> **WORK INSTRUCTIONS**: For the records below, print the lines from the line with "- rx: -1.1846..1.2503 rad" through the line with "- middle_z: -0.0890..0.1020" exactly as written; include both end lines and exclude the rest.

> **Stored items**:
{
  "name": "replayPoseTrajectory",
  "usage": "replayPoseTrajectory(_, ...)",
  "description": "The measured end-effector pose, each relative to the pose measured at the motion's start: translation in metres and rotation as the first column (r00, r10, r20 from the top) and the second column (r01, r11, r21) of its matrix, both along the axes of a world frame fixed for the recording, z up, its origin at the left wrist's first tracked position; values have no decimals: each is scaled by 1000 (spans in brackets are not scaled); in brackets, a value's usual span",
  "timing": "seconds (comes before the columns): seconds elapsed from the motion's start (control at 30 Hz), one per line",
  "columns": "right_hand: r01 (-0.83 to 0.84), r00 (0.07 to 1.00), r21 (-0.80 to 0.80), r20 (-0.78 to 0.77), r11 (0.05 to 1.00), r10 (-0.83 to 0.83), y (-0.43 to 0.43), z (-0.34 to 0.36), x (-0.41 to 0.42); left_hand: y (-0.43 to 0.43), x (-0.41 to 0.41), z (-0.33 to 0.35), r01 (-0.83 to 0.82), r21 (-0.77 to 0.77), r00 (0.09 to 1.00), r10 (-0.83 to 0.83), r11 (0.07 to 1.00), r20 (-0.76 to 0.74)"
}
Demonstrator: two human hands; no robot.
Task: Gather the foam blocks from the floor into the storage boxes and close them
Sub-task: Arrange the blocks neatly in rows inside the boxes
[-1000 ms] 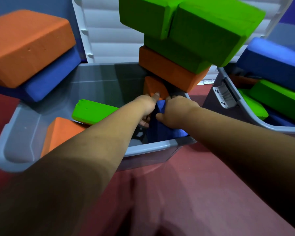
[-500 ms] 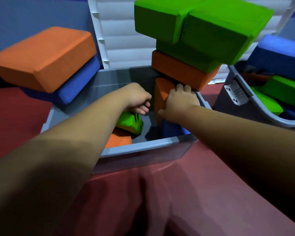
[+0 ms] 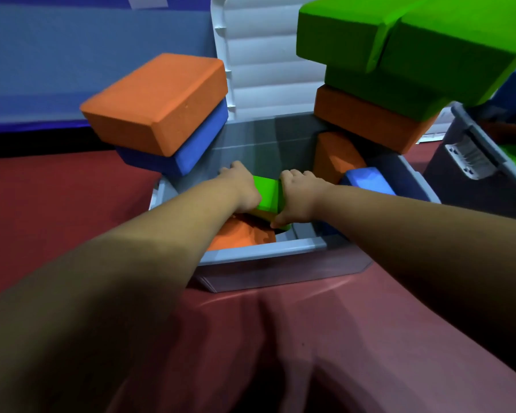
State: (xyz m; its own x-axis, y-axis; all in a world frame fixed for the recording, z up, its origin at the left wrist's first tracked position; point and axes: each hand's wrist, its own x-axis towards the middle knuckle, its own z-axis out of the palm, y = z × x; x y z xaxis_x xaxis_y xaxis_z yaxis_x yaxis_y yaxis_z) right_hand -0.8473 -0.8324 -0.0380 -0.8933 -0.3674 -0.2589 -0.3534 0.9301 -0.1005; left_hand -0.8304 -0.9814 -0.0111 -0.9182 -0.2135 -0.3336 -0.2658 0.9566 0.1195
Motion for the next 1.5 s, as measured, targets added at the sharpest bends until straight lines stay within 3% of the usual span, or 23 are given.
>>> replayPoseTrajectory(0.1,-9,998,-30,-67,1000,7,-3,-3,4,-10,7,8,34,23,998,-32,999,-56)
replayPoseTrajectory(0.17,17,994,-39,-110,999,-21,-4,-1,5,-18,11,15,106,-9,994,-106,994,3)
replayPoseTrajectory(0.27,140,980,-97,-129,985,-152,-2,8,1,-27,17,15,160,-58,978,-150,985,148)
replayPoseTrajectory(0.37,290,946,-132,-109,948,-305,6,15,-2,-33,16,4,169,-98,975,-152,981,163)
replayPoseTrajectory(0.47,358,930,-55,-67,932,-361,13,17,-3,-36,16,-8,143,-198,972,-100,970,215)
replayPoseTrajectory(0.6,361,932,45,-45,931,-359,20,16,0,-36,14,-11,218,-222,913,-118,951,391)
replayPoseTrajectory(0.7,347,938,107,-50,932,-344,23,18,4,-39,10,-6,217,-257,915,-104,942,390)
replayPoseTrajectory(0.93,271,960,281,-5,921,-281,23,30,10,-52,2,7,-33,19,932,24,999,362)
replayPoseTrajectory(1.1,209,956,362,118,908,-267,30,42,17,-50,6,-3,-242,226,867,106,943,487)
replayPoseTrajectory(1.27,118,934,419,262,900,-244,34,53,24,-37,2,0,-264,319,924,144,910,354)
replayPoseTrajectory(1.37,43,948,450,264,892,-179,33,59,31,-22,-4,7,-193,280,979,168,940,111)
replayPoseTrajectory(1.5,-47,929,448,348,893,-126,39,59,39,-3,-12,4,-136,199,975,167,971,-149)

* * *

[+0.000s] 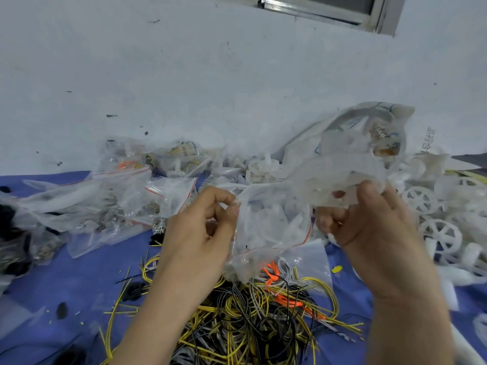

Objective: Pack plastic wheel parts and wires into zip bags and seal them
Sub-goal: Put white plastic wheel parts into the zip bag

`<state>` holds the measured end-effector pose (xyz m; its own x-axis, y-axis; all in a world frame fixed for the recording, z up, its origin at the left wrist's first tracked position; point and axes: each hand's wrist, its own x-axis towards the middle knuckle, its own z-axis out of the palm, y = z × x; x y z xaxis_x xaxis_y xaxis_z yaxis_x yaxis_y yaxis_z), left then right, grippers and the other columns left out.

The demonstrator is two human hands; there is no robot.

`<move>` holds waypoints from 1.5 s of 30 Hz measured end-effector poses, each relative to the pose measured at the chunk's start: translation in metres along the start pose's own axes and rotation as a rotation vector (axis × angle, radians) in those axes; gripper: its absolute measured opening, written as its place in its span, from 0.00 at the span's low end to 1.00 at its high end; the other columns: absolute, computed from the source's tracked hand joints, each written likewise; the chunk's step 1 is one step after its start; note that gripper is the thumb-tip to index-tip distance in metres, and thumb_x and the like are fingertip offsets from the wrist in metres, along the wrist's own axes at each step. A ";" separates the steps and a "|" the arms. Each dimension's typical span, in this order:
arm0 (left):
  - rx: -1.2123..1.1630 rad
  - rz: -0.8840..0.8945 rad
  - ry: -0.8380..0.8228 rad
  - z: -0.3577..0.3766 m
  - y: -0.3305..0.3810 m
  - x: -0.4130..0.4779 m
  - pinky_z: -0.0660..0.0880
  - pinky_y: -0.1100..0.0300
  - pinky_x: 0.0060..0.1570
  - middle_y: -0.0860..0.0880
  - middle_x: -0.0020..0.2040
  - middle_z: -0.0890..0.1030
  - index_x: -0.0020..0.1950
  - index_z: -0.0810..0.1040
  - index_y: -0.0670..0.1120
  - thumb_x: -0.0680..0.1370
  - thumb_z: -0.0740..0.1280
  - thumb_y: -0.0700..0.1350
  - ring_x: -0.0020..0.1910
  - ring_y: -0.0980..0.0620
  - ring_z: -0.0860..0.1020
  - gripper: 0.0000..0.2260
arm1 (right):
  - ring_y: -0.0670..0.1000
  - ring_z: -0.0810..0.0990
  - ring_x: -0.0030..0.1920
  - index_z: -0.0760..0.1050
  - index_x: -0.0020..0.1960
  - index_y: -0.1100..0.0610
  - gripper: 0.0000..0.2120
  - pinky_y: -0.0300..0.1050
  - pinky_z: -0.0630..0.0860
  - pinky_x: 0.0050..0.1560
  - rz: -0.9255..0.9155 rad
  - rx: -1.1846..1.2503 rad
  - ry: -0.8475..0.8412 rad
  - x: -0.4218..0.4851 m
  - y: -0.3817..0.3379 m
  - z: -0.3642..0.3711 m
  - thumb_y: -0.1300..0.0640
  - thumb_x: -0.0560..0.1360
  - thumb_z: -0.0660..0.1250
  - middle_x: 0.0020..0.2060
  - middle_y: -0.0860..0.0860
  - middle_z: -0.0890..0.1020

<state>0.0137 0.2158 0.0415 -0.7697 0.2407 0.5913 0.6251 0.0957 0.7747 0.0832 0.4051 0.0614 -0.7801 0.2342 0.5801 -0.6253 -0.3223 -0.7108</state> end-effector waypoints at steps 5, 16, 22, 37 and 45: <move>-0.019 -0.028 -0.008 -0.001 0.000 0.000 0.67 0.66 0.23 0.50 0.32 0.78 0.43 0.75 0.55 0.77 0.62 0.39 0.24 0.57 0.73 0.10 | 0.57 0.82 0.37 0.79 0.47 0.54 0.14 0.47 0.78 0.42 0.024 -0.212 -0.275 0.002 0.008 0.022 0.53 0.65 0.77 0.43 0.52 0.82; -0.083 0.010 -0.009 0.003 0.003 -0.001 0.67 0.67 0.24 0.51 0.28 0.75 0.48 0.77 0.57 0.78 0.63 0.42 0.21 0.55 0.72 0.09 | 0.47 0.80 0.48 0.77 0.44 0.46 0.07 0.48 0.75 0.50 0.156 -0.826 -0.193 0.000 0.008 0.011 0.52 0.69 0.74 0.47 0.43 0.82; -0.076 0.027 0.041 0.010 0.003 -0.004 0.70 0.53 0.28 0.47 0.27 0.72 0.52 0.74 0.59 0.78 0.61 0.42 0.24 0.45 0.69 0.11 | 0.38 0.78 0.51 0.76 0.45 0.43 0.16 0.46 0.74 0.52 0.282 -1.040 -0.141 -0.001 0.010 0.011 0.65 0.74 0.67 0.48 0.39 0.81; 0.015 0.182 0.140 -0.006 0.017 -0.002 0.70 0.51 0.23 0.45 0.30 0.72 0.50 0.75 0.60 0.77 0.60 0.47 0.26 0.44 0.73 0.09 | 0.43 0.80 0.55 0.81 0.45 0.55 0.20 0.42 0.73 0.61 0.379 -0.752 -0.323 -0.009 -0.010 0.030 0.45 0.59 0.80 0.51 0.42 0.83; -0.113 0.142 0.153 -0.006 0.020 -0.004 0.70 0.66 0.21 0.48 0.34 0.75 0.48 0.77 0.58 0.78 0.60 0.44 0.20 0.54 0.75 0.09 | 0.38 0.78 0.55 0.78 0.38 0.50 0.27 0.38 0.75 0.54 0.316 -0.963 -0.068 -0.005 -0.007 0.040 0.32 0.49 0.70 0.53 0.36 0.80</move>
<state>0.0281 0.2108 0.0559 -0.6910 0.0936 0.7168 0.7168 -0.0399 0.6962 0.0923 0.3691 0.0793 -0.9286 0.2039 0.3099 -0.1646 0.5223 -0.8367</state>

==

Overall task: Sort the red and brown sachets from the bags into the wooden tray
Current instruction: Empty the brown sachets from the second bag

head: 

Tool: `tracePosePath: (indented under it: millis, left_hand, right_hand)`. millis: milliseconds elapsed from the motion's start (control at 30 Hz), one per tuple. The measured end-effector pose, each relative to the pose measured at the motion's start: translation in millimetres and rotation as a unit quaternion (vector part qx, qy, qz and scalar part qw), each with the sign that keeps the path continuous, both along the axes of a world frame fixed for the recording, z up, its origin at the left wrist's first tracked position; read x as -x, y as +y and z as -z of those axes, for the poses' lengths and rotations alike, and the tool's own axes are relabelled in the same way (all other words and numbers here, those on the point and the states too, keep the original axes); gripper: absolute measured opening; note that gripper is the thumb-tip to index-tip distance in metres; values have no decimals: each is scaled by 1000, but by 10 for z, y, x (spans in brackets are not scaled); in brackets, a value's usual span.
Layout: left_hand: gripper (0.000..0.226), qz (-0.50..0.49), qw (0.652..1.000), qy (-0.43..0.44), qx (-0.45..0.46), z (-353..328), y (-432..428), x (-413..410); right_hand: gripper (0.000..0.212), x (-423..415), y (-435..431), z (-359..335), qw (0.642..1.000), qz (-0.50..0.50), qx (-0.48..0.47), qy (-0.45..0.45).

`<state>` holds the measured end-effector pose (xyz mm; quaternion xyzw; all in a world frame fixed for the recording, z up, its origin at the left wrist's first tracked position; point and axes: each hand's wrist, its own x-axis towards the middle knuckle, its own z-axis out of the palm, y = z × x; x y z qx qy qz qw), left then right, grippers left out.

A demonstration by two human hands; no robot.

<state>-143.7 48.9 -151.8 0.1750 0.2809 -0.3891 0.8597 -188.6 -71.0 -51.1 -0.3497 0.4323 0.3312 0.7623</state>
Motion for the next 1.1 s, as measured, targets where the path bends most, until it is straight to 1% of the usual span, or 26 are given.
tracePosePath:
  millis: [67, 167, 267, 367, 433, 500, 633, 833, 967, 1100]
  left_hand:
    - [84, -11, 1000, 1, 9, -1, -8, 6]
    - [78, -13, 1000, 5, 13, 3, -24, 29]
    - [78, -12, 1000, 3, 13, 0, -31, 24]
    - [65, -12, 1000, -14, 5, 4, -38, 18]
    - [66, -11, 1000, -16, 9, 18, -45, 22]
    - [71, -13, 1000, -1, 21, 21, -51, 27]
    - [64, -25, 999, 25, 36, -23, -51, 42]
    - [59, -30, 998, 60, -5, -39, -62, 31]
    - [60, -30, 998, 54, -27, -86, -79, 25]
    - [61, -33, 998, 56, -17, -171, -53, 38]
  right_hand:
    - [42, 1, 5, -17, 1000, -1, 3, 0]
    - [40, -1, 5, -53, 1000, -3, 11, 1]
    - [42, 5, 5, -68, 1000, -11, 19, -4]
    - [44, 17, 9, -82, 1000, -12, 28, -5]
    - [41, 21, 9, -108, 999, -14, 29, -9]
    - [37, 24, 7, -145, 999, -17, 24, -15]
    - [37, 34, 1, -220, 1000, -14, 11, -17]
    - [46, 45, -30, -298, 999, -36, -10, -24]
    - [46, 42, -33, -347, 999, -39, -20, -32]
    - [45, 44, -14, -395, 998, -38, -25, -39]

> **WORKED SOLUTION**:
  - rx: -1.1846..1.2503 rad
  - ry: -0.8475..0.8412 rad
  - x: -0.4218..0.4851 m
  - y: -0.3817..0.3379 m
  - z: -0.3642..0.3711 m
  - thumb_y: -0.1300..0.0640
  - thumb_x: -0.0560..0.1360
  - thumb_z: -0.0660..0.1250
  - middle_x: 0.0020..0.2060
  - middle_y: -0.0860..0.0860
  - middle_z: -0.0890..0.1020

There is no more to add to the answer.